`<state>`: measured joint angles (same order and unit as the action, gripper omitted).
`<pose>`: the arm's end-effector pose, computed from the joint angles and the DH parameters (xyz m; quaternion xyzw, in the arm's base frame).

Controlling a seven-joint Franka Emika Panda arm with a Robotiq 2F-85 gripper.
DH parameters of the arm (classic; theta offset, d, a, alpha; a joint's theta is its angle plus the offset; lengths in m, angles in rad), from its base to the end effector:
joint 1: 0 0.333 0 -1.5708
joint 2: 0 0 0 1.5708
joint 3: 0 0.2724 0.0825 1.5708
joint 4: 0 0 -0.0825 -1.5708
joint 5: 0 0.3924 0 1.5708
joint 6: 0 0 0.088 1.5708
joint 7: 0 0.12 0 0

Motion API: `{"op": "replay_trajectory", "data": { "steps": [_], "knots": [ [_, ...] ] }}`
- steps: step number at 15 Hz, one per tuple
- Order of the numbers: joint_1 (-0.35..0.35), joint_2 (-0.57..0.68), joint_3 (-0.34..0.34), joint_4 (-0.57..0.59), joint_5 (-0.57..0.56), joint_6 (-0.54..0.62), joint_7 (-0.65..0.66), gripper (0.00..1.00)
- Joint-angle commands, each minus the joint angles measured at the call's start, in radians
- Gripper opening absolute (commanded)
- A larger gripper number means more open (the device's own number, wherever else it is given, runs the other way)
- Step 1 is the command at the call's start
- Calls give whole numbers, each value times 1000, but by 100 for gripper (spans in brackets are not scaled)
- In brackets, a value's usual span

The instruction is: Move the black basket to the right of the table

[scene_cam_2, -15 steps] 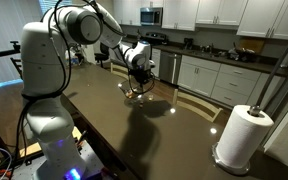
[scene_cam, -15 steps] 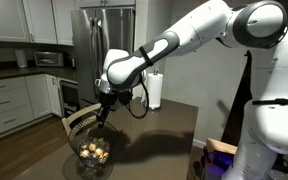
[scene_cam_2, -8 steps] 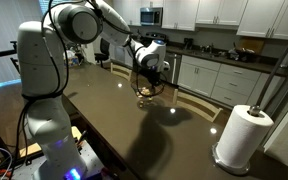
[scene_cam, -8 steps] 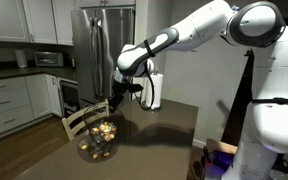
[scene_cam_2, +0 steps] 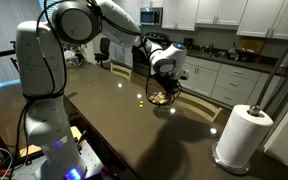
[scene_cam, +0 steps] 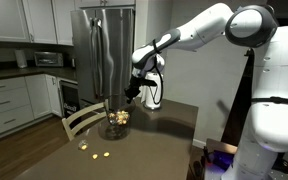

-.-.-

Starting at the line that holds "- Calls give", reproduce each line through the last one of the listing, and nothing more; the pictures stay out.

*RESPONSE TO THIS TASK:*
- Calls give whole numbers, each value times 1000, but by 100 for gripper (spans in brackets are not scaled)
- In brackets, a value's usual span

The instruction is: Move the black basket to the right of the table

[scene_cam_2, -15 steps] 
[scene_cam, -15 steps] 
[scene_cam_2, -8 steps] 
[scene_cam, -8 steps] 
[scene_cam_2, +0 steps] 
[scene_cam, +0 steps] 

No further output is required for this exercise.